WHAT THE EXERCISE ASKS:
Give the data back exactly. Leave out any images.

++++

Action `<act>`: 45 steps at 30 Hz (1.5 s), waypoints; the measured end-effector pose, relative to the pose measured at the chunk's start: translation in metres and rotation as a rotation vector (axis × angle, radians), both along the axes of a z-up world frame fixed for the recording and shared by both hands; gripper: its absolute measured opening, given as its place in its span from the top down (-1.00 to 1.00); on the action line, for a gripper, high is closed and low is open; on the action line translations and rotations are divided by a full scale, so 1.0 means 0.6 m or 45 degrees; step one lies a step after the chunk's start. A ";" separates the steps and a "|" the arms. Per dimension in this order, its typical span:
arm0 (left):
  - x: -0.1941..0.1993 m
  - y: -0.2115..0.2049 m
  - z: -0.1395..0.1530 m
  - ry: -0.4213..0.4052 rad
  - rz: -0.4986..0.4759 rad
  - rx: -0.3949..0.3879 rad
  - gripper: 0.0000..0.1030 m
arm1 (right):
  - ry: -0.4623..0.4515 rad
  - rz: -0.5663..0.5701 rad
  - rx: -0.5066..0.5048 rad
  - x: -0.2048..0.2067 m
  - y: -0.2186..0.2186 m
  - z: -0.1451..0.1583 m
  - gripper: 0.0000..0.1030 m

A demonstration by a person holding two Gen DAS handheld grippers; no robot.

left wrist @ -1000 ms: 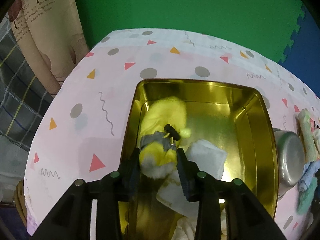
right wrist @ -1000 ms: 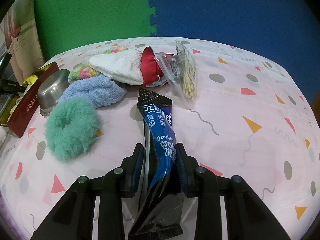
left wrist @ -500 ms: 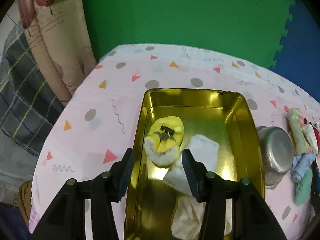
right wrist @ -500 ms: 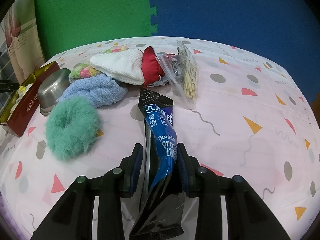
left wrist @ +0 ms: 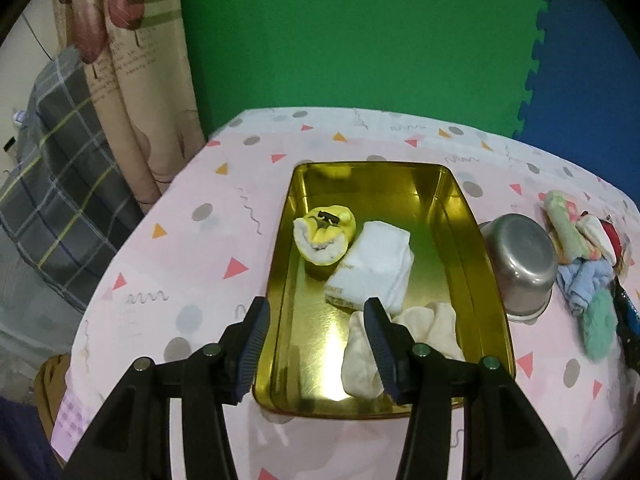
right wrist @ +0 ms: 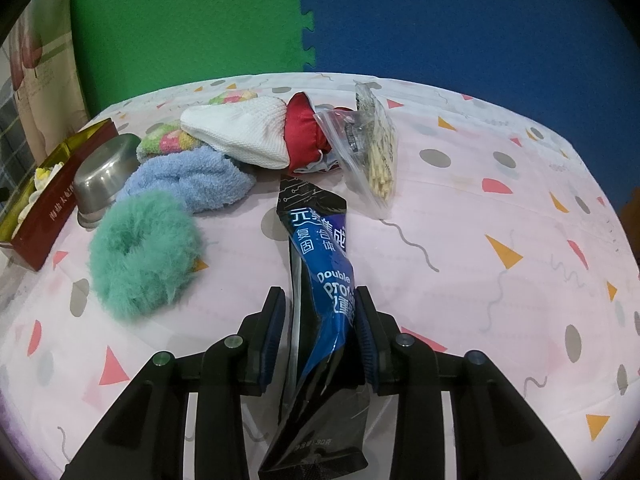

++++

TASK RESPONSE:
Action `<act>`: 45 steps at 30 Hz (1.5 s), waypoints; the measured end-effector pose, relative to the pose measured at the chunk's start: translation in metres and rotation as a rotation vector (axis × angle, radians), both along the axes of a z-up world frame fixed for the recording and shared by both hands; gripper: its absolute measured opening, given as its place in its span from the top down (-1.00 to 1.00); on the action line, for a gripper, high is closed and low is open; on the action line translations and rotations are divided by a full scale, so 1.0 means 0.6 m or 45 degrees; step one lies a step after the chunk's start. A ";" separates the steps and a "|" the arms. Per dimension in this order, its typical span:
arm0 (left):
  - x: -0.1941..0.1993 m
  - y: -0.2115..0.2049 m
  - z: -0.1395..0.1530 m
  - ry: -0.4213..0.4052 rad
  - rz: -0.4986..0.4759 rad
  - rx: -0.3949..0.3879 rad
  - gripper: 0.0000..0.1030 m
arm1 (right):
  - ry: -0.4623..0.4515 rad
  - rz: -0.5663..0.5701 rad
  - rx: -0.5066..0.5048 rad
  - x: -0.2048..0.2067 m
  - y: -0.2186..0.2186 m
  - z: -0.1451..0.1583 m
  - gripper: 0.0000..0.1030 m

A demonstration by a person holding two Gen DAS handheld grippers; no robot.

left wrist @ -1000 ms: 
right wrist @ -1000 ms: 
left wrist @ -500 ms: 
right wrist @ -500 ms: 
left wrist @ +0 ms: 
right wrist @ +0 ms: 

Nothing remains to add to the output.